■ DATA BLOCK
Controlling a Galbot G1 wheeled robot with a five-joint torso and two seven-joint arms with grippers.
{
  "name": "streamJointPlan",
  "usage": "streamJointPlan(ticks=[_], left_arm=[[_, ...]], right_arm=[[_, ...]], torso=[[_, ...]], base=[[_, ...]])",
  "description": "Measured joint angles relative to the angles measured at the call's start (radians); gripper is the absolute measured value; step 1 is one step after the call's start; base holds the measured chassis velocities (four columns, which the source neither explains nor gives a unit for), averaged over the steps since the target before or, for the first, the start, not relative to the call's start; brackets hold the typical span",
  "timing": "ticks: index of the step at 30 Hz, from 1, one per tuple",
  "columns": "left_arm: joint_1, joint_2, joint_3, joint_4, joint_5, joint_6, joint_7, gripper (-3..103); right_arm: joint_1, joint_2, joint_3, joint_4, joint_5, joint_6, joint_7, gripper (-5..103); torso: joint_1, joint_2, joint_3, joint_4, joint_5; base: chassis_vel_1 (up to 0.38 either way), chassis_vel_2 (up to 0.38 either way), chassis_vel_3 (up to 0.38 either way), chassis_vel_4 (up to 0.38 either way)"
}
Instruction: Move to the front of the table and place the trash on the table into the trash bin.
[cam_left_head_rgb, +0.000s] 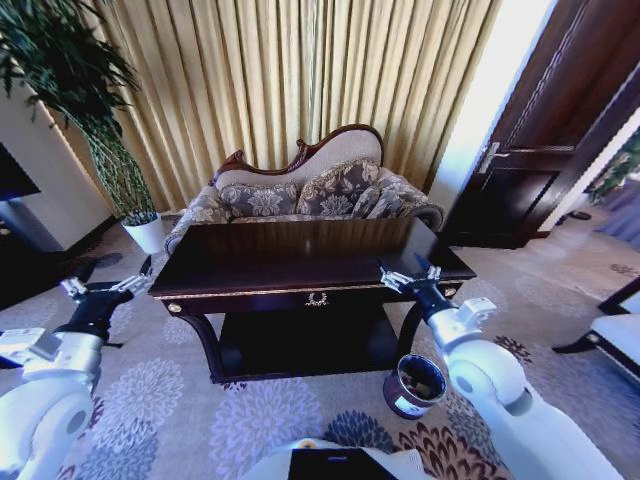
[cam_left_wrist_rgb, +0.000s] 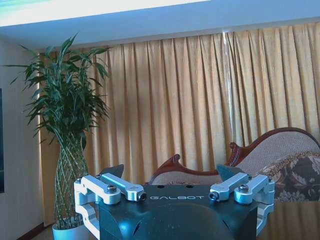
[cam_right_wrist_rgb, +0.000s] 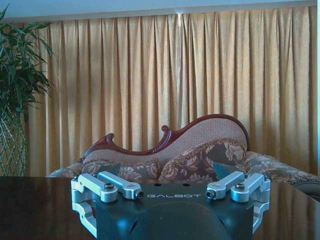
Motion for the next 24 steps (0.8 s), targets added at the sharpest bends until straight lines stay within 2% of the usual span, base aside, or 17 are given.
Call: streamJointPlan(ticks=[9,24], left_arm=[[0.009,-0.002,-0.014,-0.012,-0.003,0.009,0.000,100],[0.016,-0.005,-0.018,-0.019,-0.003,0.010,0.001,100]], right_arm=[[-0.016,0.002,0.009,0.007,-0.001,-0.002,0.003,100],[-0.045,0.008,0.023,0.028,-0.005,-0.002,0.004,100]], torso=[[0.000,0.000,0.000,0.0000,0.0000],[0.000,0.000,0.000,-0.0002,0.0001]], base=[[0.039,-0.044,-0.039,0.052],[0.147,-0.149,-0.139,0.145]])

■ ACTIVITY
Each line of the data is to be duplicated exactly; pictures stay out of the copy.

■ TASK OUTPUT
Controlling a Galbot G1 wheeled robot with a five-joint torso and two seven-joint arms with grippers.
{
  "name": "streamJointPlan",
  "usage": "streamJointPlan(ticks=[_], left_arm=[[_, ...]], right_arm=[[_, ...]], torso=[[_, ...]], base=[[_, ...]])",
  "description": "Measured joint angles relative to the angles measured at the call's start (radians); gripper is the absolute measured value; step 1 is one step after the call's start; base holds the measured chassis velocities (four columns, which the source neither explains nor gives a unit for), averaged over the steps since the target before or, for the first, the start, not relative to the call's start; brackets hold the typical span",
  "timing": "ticks: index of the step at 30 Hz, from 1, one per tuple",
  "columns": "left_arm: joint_1, joint_2, joint_3, joint_4, joint_5, joint_6, joint_7, gripper (-3..103); right_arm: joint_1, joint_2, joint_3, joint_4, joint_5, joint_6, joint_7, gripper (-5..103); torso: joint_1, joint_2, joint_3, joint_4, joint_5; base: chassis_vel_1 (up to 0.38 either way), chassis_vel_2 (up to 0.38 either way), chassis_vel_3 (up to 0.38 either way), chassis_vel_4 (up to 0.38 either way)"
}
Instruction: Move to the front of the table and place the trash on the table into the trash bin.
[cam_left_head_rgb, +0.000s] 
[cam_left_wrist_rgb, +0.000s] 
[cam_right_wrist_rgb, +0.000s] 
Motion for the next 24 steps (0.8 s), targets added at the sharpest bends until straight lines stay within 2% of the usual span, base aside, or 17 are given.
Call: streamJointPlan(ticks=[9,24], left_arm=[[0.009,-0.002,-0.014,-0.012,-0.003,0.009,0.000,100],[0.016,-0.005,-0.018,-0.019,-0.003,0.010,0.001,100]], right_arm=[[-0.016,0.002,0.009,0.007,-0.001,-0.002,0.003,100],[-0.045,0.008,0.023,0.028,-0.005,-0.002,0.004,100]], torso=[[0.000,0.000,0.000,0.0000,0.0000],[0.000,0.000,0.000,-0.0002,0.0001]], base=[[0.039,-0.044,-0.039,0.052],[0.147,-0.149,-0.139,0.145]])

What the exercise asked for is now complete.